Réunion des États généraux en 1614.
Gravure du XIXe, d’après une gravure ancienne.
... A la roche Tarpéienne
L'étoile de Concini commence pourtant à pâlir. Son arrogance lui a mis à dos le peuple parisien et la plus grande partie de la noblesse, à commencer par les Condé, princes du sang, qui complotent plus que jamais. L'arrestation du prince de Condé au Louvre le 1er septembre 1616 provoque un début d'émeute et le saccage partiel de l'hôtel d'Ancre. Les choses rentrent vite dans l'ordre, mais ce n'est que partie remise.
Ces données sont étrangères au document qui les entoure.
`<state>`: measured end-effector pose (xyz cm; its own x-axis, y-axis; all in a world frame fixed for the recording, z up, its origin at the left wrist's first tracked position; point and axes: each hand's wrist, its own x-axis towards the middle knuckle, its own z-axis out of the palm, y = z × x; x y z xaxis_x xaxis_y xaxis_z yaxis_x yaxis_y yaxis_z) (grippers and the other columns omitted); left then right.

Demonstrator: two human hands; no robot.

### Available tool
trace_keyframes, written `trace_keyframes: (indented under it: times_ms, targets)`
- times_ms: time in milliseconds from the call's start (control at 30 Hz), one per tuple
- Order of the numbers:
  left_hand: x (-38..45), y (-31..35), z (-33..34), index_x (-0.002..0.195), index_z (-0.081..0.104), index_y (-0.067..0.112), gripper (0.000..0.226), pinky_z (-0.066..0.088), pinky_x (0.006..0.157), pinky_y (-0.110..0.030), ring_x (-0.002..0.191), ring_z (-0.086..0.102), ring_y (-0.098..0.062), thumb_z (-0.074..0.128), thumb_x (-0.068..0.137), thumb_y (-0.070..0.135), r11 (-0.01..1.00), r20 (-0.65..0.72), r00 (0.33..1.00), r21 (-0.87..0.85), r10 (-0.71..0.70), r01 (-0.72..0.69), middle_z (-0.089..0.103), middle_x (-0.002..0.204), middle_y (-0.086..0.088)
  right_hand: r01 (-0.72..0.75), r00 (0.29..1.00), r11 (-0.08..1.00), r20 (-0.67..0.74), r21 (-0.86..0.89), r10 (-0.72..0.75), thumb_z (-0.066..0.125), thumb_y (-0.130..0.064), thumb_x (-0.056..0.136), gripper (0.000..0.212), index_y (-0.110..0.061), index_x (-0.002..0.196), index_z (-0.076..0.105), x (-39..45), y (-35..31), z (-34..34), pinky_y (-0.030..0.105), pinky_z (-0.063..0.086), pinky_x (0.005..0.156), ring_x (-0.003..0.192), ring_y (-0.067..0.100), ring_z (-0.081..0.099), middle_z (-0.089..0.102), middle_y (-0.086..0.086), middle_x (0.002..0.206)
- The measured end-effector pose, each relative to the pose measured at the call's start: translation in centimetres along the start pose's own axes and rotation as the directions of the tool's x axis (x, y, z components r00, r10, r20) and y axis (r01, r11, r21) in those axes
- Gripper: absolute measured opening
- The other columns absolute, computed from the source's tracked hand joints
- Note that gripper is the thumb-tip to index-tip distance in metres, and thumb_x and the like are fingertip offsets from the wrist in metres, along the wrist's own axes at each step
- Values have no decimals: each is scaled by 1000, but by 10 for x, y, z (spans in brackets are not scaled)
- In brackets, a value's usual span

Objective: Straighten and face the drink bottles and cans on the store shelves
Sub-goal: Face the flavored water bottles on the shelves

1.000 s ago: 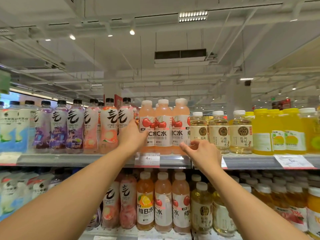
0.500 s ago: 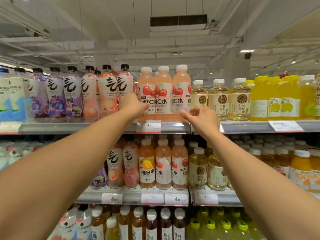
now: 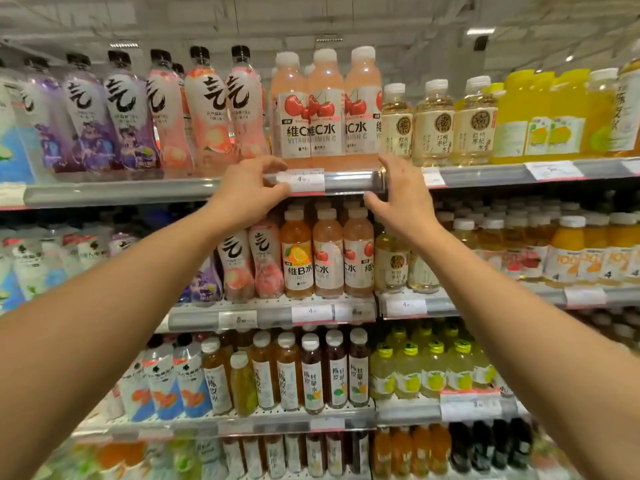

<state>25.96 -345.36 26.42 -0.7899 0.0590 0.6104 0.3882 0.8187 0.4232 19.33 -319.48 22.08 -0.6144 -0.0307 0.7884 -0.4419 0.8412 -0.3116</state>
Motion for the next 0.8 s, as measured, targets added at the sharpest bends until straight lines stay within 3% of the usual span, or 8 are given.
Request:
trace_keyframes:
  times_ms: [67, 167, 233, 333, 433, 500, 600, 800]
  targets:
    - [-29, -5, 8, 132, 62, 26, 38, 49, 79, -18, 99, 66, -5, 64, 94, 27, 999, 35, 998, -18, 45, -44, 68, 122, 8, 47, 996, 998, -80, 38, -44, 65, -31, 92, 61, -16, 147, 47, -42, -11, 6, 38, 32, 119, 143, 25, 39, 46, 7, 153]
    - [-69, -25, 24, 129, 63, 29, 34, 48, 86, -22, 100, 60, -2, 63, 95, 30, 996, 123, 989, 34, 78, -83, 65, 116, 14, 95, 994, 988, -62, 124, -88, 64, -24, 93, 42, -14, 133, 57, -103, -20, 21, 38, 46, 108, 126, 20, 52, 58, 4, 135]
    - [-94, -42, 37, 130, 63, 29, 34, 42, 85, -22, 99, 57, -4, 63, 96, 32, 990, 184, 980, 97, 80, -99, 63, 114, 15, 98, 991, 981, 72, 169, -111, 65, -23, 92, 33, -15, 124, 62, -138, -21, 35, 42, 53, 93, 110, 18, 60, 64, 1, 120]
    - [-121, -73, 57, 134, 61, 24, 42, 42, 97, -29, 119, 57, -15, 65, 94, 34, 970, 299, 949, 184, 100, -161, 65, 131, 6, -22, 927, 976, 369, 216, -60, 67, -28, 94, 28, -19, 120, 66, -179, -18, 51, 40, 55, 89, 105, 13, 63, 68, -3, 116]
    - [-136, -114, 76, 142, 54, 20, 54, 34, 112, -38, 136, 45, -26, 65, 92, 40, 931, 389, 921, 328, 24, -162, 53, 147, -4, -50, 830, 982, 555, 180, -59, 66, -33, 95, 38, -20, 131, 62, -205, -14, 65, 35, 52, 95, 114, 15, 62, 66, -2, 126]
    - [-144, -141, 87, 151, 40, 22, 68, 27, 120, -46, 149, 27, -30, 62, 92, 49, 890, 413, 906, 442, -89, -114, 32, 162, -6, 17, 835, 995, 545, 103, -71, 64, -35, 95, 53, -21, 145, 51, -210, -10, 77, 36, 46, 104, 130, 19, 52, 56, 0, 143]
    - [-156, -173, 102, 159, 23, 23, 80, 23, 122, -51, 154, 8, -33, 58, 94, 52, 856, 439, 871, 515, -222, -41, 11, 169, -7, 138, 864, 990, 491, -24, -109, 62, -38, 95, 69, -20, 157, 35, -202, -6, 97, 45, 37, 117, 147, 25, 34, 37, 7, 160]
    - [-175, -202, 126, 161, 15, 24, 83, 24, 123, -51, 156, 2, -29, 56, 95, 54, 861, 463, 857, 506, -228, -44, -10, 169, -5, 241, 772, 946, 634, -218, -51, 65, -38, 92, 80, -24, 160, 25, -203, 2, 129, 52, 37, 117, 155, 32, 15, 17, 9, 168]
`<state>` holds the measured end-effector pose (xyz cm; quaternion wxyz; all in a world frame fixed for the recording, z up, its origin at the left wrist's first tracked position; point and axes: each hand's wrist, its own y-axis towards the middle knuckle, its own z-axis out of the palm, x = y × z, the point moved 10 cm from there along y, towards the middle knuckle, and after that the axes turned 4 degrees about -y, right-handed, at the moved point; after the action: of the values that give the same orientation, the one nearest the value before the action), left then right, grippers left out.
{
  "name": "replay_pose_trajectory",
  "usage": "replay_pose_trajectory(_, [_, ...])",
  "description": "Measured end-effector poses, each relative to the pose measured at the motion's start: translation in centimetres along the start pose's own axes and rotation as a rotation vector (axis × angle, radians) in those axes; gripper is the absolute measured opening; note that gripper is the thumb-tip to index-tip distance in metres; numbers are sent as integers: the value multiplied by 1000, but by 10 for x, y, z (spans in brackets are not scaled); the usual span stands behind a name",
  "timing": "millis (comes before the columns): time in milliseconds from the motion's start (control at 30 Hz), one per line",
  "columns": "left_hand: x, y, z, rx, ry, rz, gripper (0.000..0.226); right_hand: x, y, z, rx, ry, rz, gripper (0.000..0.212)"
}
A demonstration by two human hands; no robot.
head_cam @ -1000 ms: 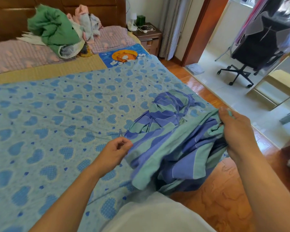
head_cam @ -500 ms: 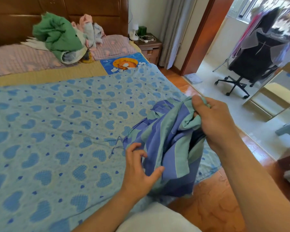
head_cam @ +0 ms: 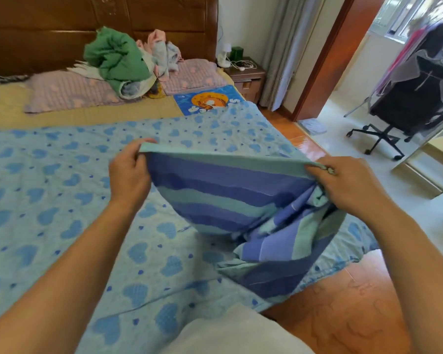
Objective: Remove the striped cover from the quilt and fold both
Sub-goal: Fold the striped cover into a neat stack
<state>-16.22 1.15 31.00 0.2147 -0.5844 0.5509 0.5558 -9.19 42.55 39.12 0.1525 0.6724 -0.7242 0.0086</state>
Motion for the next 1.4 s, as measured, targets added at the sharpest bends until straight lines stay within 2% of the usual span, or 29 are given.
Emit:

Les princes se sont finalement soumis les uns après les autres et Concini, auquel Marie de Médicis ne sait rien refuser, se croit au faîte de sa puissance. Cet aveuglement va causer sa perte. Ne va-t-il pas jusqu'à s'inviter au Conseil du roi, dont il ne fait pas partie, et à s'y comporter comme le plus important des ministres ? Cela, Louis XIII, qui a mûri, ne peut le tolérer. Faire arrêter l'insolent ? Il faudrait être sûr des gardes, dont beaucoup sont dévoués à l'Italien. Conseillé par son favori le duc de Luynes, influencé aussi par une lettre de Sully à charge contre Concini et la Galigaï, le roi décide d'en finir une fois pour toutes, par la manière forte.
Mort de Concini. Gravure du XIXe siècle, pour une édition romancée de l’événement.
S'inspirant du scénario qui a conduit quelques années plus tôt à l'arrestation de Condé, mais le poussant jusqu'à son effet ultime, le 24 avril 1617, il charge son capitaine des gardes, le baron de Vitry, de liquider Concini. Celui-ci est intercepté à son entrée au Louvre par la porte du Coq (aujourd'hui la porte nord de la Cour carrée, celle qui donne sur la rue de Rivoli) et l'abat de plusieurs coups de pistolet, tandis que ses gardes l'achèvent à l'épée. Le peuple de Paris s'empare de son corps, le profane, le pend par les pieds à une potence, puis le dépèce avant de brûler ce qui en reste. Quant à la Galagaï elle sera peu après jugée pour sorcellerie, condamnée à mort, décapitée en place de Grève, puis brûlée et ses cendres dispersées.
Le cadavre du maréchal d’Ancre, gravure fantaisiste du XIXe siècle
Louis XIII s'appropria l'hôtel de la rue de Tournon et y résida souvent quand Marie de Médicis séjournait au palais du Luxembourg. Il le donna ensuite au duc de Luynes, avant de le lui racheter pour en faire la résidence des ambassadeurs des Cours étrangères les premiers jours de leur arrivée à Paris.
L’entrée de la caserne au 10, rue de Tournon, vers 1900. Carte postale Sh6.
Il connut depuis bien d'autres affectations jusqu'à devenir la caserne actuelle. Mais le nom lui est resté d'hôtel des Ambassadeurs, effaçant le souvenir du funeste maréchal d'Ancre (4).
JPD
(1) Paul-Louis Marais, L' « Euripide » de Concini, maréchal d'Ancre – Les prénoms de Concini, Henri Leclerc éditeur, 1914.
(2) André Castelot, Henri IV, Librairie Académique Perrin, 1986.
(3) André Castelot et Alain Decaux, Histoire de la France et des Français au jour le jour, Librairie Académique Perrin, 1976.
(4) On consultera aussi avec profit l'article publié par Paule Vasseur dans le Bulletin nouvelle série n°1 (année 1973-1974) de notre société, sous le titre Le Maréchal d'Ancre et son hôtel de la rue de Tournon.